The following guidelines apply when creating a container image in general, and are independent of whether the images are used on OKD.

Reuse images

Wherever possible, base your image on an appropriate upstream image using the FROM statement. This ensures your image can easily pick up security fixes from an upstream image when it is updated, rather than you having to update your dependencies directly.

In addition, use tags in the FROM instruction, for example, rhel:rhel7, to make it clear to users exactly which version of an image your image is based on. Using a tag other than latest ensures your image is not subjected to breaking changes that might go into the latest version of an upstream image.

Maintain compatibility within tags

When tagging your own images, try to maintain backwards compatibility within a tag. For example, if you provide an image named foo and it currently includes version 1.0, you might provide a tag of foo:v1. When you update the image, as long as it continues to be compatible with the original image, you can continue to tag the new image foo:v1, and downstream consumers of this tag are able to get updates without being broken.

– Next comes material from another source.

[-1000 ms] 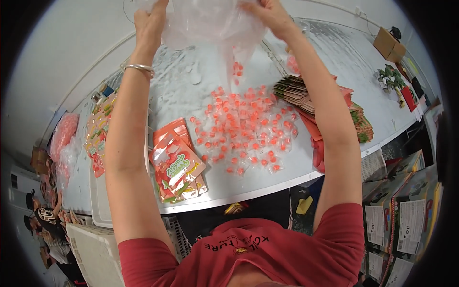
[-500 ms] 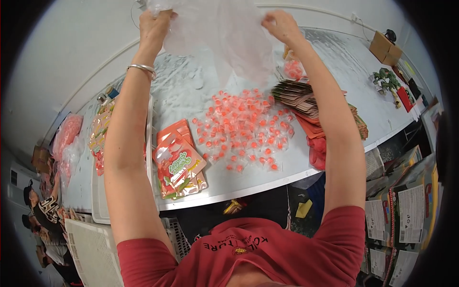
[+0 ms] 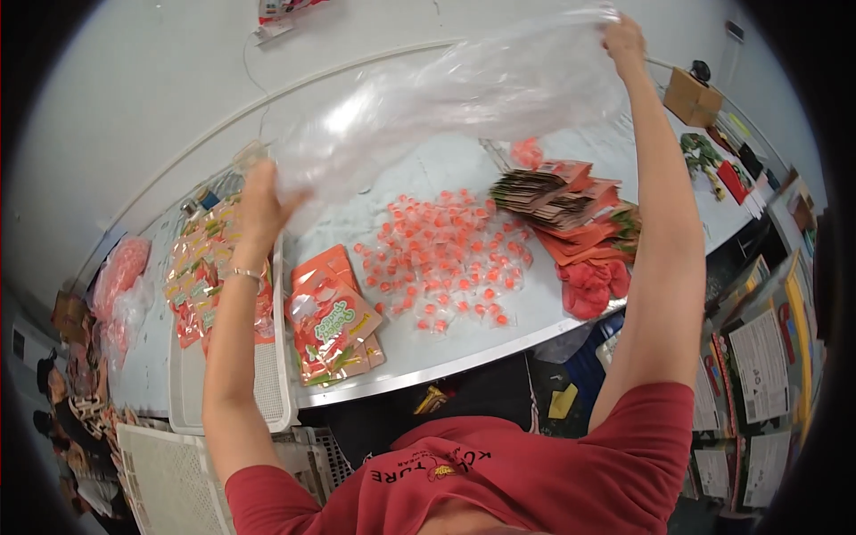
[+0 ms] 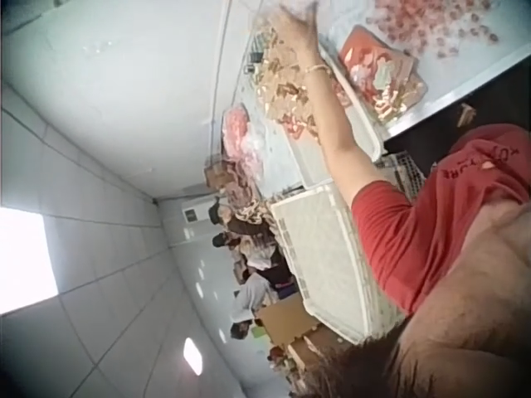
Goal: Bagging individual gummy candies into retail packaging.
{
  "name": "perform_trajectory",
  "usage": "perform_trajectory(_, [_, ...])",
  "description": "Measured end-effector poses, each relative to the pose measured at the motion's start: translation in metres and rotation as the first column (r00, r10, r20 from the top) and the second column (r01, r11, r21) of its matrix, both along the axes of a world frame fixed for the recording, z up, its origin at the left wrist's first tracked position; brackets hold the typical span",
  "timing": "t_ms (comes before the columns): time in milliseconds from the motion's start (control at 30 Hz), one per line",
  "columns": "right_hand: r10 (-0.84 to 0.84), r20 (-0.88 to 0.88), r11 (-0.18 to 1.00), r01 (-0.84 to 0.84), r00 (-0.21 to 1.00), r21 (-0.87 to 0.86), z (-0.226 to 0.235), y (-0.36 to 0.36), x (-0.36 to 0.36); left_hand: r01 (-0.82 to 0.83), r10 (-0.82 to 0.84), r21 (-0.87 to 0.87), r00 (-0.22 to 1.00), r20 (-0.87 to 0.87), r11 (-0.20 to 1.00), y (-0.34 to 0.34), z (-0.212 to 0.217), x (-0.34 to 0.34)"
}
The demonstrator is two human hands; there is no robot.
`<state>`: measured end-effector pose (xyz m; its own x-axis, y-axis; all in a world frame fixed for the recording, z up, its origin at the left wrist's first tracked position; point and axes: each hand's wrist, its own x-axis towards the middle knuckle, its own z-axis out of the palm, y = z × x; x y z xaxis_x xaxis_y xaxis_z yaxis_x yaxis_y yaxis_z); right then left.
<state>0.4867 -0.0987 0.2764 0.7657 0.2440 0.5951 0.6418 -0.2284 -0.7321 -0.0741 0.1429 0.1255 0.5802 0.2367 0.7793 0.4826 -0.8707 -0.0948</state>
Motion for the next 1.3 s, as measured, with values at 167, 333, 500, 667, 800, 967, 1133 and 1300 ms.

If you later release an incompatible update, then switch to a new tag, for example foo:v2. This allows downstream consumers to move up to the new version at will, but not be inadvertently broken by the new incompatible image. Any downstream consumer using foo:latest takes on the risk of any incompatible changes being introduced.

Avoid multiple processes

Do not start multiple services, such as a database and SSHD, inside one container. This is not necessary because containers are lightweight and can be easily linked together for orchestrating multiple processes. OKD allows you to easily colocate and co-manage related images by grouping them into a single pod.

This colocation ensures the containers share a network namespace and storage for communication. Updates are also less disruptive as each image can be updated less frequently and independently. Signal handling flows are also clearer with a single process as you do not have to manage routing signals to spawned processes.

Use exec in wrapper scripts

Many images use wrapper scripts to do some setup before starting a process for the software being run. If your image uses such a script, that script uses exec so that the script’s process is replaced by your software. If you do not use exec, then signals sent by your container runtime go to your wrapper script instead of your software’s process. This is not what you want.

If you have a wrapper script that starts a process for some server. You start your container, for example, using podman run -i, which runs the wrapper script, which in turn starts your process. If you want to close your container with CTRL+C. If your wrapper script used exec to start the server process, podman sends SIGINT to the server process, and everything works as you expect. If you did not use exec in your wrapper script, podman sends SIGINT to the process for the wrapper script and your process keeps running like nothing happened.

Also note that your process runs as PID 1 when running in a container. This means that if your main process terminates, the entire container is stopped, canceling any child processes you launched from your PID 1 process.

Clean temporary files

Remove all temporary files you create during the build process. This also includes any files added with the ADD command. For example, run the yum clean command after performing yum install operations.

You can prevent the yum cache from ending up in an image layer by creating your RUN statement as follows:

  1. RUN yum -y install mypackage && yum -y install myotherpackage && yum clean all -y

Note that if you instead write:

  1. RUN yum -y install mypackage
  2. RUN yum -y install myotherpackage && yum clean all -y

Then the first yum invocation leaves extra files in that layer, and these files cannot be removed when the yum clean operation is run later. The extra files are not visible in the final image, but they are present in the underlying layers.

The current container build process does not allow a command run in a later layer to shrink the space used by the image when something was removed in an earlier layer. However, this may change in the future. This means that if you perform an rm command in a later layer, although the files are hidden it does not reduce the overall size of the image to be downloaded. Therefore, as with the yum clean example, it is best to remove files in the same command that created them, where possible, so they do not end up written to a layer.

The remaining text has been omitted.